Personal information
- Full name: Derek Romain Francois Bruno Decamps
- Date of birth: 2 May 1985 (age 40)
- Place of birth: Paris, France
- Height: 1.87 m (6 ft 2 in)
- Position: Centre-back

Youth career
- 1995–1998: Milan

Senior career*
- Years: Team / Apps / (Gls)
- 1998–2005: Cannes
- 2005–2006: Aris / 18 / (1)
- 2006–2007: PAS Giannina / 28 / (1)
- 2007–2008: Lorca Deportiva / 19 / (0)
- 2008–2009: Alcorcón / 6 / (1)
- 2009: Santa Eulàlia / 12 / (0)
- 2009–2011: Ajax Cape Town / 35 / (2)
- 2011–2012: Haugesund / 19 / (1)
- 2012–2014: Angers / 3 / (0)
- 2013: → Sarpsborg 08 (loan) / 11 / (0)
- 2014–2015: Sandnes Ulf / 56 / (0)

Managerial career
- 2019–2023: Cannes (coach)

= Derek Decamps =

French footballer (born 1985)

Derek Decamps (born 2 May 1985) is a French footballer who played as a centre-back.

== Career ==
Born in Paris, France, Decamps began playing football with AS Cannes, and moved to Greece to play for Aris Thessaloniki F.C. and PAS Giannina F.C. in the Super League Greece.

He moved to Spain and played for Lorca Deportiva CF and AD Alcorcón in the Spanish Segunda División B.

On 15 August 2009, the 24-year-old French defender left his Spanish club Santa Eulàlia of the Spanish Segunda División B to join South African side Ajax Cape Town.
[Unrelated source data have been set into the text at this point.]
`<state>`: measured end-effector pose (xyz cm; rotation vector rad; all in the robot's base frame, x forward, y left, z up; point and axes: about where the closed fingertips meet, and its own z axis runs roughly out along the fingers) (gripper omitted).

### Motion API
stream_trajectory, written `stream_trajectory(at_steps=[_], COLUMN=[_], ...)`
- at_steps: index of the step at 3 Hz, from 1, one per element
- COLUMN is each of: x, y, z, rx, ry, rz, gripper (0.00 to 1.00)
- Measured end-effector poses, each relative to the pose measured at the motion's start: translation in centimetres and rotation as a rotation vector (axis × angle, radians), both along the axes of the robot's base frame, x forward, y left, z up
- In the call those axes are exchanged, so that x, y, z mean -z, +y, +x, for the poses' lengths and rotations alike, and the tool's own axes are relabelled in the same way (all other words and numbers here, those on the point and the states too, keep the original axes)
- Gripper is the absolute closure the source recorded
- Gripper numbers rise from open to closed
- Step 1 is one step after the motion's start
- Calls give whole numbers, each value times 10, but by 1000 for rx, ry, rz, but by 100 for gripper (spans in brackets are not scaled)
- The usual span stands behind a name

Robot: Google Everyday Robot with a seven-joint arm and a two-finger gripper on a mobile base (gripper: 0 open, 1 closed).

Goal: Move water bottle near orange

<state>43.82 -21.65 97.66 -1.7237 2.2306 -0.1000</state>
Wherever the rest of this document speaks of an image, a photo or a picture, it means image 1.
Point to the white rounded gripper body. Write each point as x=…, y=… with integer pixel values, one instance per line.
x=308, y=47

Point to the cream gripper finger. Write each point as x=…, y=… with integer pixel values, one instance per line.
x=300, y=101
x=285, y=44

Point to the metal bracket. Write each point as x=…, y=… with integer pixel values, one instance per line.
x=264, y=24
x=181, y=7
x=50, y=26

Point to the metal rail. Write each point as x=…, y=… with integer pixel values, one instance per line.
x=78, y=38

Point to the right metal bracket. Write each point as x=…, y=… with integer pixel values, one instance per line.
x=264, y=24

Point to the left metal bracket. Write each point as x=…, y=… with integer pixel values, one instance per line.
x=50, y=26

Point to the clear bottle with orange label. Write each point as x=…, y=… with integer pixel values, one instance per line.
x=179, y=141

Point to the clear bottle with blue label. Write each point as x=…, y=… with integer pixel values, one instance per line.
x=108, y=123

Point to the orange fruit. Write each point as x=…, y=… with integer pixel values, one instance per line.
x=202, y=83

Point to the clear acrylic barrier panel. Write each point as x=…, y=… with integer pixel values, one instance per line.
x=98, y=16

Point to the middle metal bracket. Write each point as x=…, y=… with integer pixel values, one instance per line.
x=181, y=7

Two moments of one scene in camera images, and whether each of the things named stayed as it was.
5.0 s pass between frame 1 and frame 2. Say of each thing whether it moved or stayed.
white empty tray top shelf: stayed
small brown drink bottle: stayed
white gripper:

In the 2010–11 season he played a big part in Ajax's successful league campaign in which Ajax finished 2nd after only managing a draw in the last home game. A win would have won the championship for the Cape Town side.

On 27 June 2011, the Norwegian club FK Haugesund announced that they had signed Decamps on a one-year contract. After one year Decamps was a regular starter for Haugesund in Tippeligaen, and the club wanted to renew his contract, but Decamps chose to move home to his family in France when his contract expired on 31 July 2012. In August 2013 he signed a loan contract with Sarpsborg 08 for the season.

In January 2014 he returned to the Tippeligaen joining Sandnes Ulf. Over the course of two years he played 56 league games and 2 cup games.

From August 2019 to June 2023 he was on the coaching staff of AS Cannes.